Eletre S, un SUV nommé Lotus ?
Tous l’ont fait : les grandes marques sportives ont toutes fini par sortir un SUV sur-vitaminé arborant le prestigieux badge de leur fratrie ultraplate. À son tour, Lotus nous sert un « hyper-SUV » purement… électrique.
Tous l’ont fait : les grandes marques sportives ont toutes fini par sortir un SUV sur-vitaminé arborant le prestigieux badge de leur fratrie ultraplate. À son tour, Lotus nous sert un « hyper-SUV » purement… électrique.
Tendance due au fait qu’une grande partie de leur clientèle se compose désormais de « boomers » qui ont de plus en plus de mal à s’extraire de bolides qui font à peine un mètre de haut ou simplement un moyen de surfer sur la vague des SUV ? Les chiffres de vente leur donnent raison en tout cas puisque Lotus renoue avec le succès commercial depuis son rachat (ou sauvetage) par le Chinois Geely.
Reste-t-il de l’ADN Lotus dans l’Eletre ?
L’engin, faisant plus de 5 m de long et pesant pratiquement l’équivalent de trois Lotus Elise, on imagine Sir Colin Chapman se retourner dans sa tombe. Lui, pour qui la légèreté était le maître mot dans la conception d’une voiture. Mais la technologie des véhicules électriques actuelle ne favorise pas vraiment les poids plumes, surtout quand il s’agit de nourrir aux électrons 600 chevaux en garantissant une autonomie compatible avec une grande routière. Mais ne jugeons pas avant de goûter !
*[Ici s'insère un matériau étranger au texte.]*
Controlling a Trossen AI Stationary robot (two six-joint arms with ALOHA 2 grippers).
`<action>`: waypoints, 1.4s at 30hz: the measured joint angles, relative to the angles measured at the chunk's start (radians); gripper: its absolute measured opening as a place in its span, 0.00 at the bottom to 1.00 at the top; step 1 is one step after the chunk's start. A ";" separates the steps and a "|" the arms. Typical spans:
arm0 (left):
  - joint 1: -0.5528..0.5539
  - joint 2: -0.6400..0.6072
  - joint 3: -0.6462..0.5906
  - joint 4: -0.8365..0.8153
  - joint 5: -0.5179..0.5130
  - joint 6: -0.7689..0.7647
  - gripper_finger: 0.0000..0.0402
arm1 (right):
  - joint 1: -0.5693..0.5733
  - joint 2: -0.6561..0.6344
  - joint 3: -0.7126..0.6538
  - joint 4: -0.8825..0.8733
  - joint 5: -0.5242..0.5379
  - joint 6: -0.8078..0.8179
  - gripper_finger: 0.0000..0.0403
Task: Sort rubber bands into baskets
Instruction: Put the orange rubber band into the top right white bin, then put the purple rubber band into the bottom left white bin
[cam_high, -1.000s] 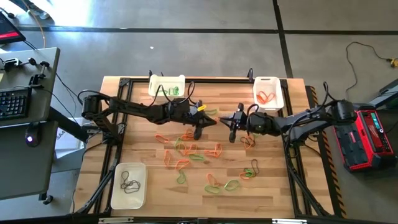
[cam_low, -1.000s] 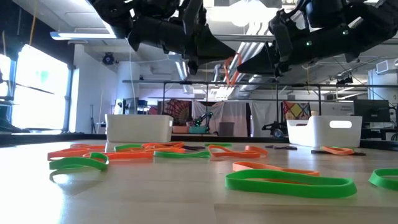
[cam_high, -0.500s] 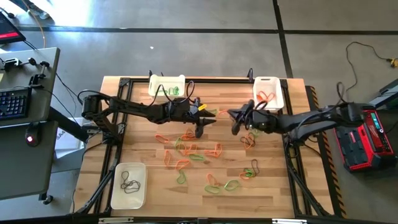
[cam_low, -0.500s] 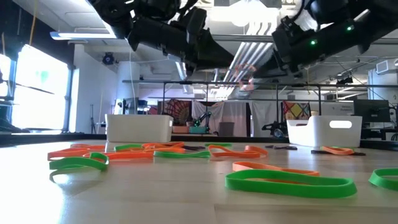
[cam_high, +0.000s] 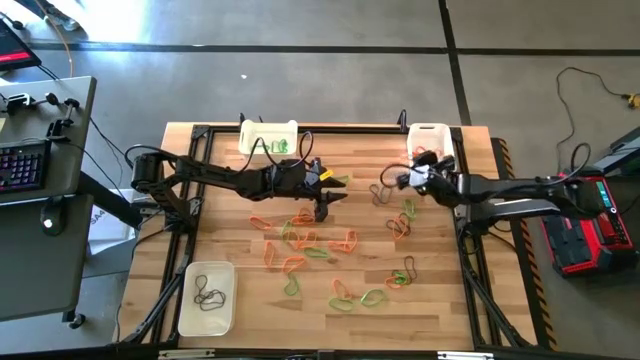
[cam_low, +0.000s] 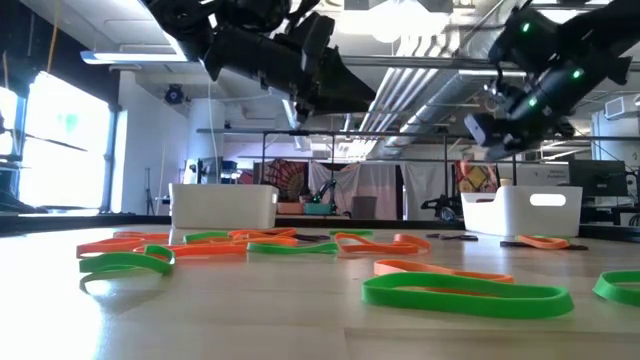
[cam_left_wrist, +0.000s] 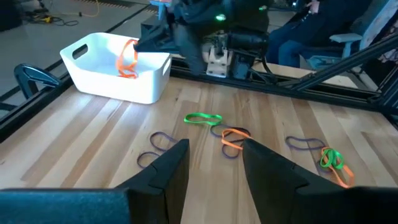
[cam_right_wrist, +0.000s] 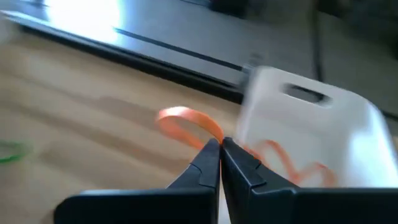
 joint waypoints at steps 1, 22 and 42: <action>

En découvrant l’Eletre (qui est censé se prononcer EletrA) en vrai, on est face à un véhicule certes imposant, mais aux lignes clairement taillées au style Lotus. Les phares échancrés, les grandes roues, la proportion de la ceinture de la carrosserie remontant à l’arrière combinée à un vitrage étroit lui confèrent une élégance féline qui rappelle clairement les super-sportives de la marque. En poussant plus loin la métaphore, le caractère se vérifie à l’usage : silencieuse et sur des pattes de velours, mais toujours prête à bondir… On y reviendra plus loin !
Bienvenue en première classe
En s’approchant de l’Eletre, les poignées sortent grâce à la petite clé en forme du logo Lotus, certes stylée, mais tellement facile à perdre qu’ils feraient bien d’y intégrer un AirTag ! L’intérieur paraît, comme par magie, plus grand qu’on pourrait le croire de l’extérieur. Le design très épuré du tableau de bord en fine bande devant le conducteur et le grand écran semblant flotter au milieu n’y sont pas pour rien. L’affichage tête haute supplémente l’information. Le toit translucide et les couleurs gris clair de l’habillage de notre véhicule amènent une luminosité étonnante, malgré le temps maussade. Revêtement à doubles coutures apparentes, volant et surfaces en alcantara, c’est beau ! Lotus affirme d’ailleurs qu’une grande proportion des matériaux utilisés sont recyclés et végans. Le ressenti de qualité, en tout cas, n’en souffre aucunement.
Les sièges, dotés de toute la panoplie de fonctions imaginables, sont enveloppants et d’ailleurs se resserrent quand on active le mode sport. À l’arrière, grâce à l’empattement important et à l’absence de tunnel central, l’impression de voyage en première classe se confirme.
Hyper-SUV ?
Le marketing adore jouer des superlatifs et même hyperlatifs dans le cas de Lotus. On était donc curieux de voir ce qui pouvait justifier un tel qualificatif au volant de l’Eletre. La prise en main est facile, une fois habitué aux rétroviseurs électroniques (ce qui demande quand même un certain temps d’adaptation), on commence à se faufiler dans le trafic en mode « Tour ». La suspension pneumatique gomme efficacement même les pires nids de poule et, en conjonction avec les quatre roues directionnelles dont était équipée notre Lotus, l’agilité est surprenante. Comme on peut s’y attendre, le couple des moteurs électriques procure des reprises fulgurantes, même si on a l’impression que le démarrage depuis l’arrêt est quelque peu bridé. Est-ce pour ménager la mécanique ou pour creuser l’écart avec la version R à 900 ch ? En tout cas, on n’a pas l’effet « coup du lapin » comme sur d’autres électriques aux puissances comparables. Cela dit, cela reste très impressionnant et les dépassements se font en un clin d’œil.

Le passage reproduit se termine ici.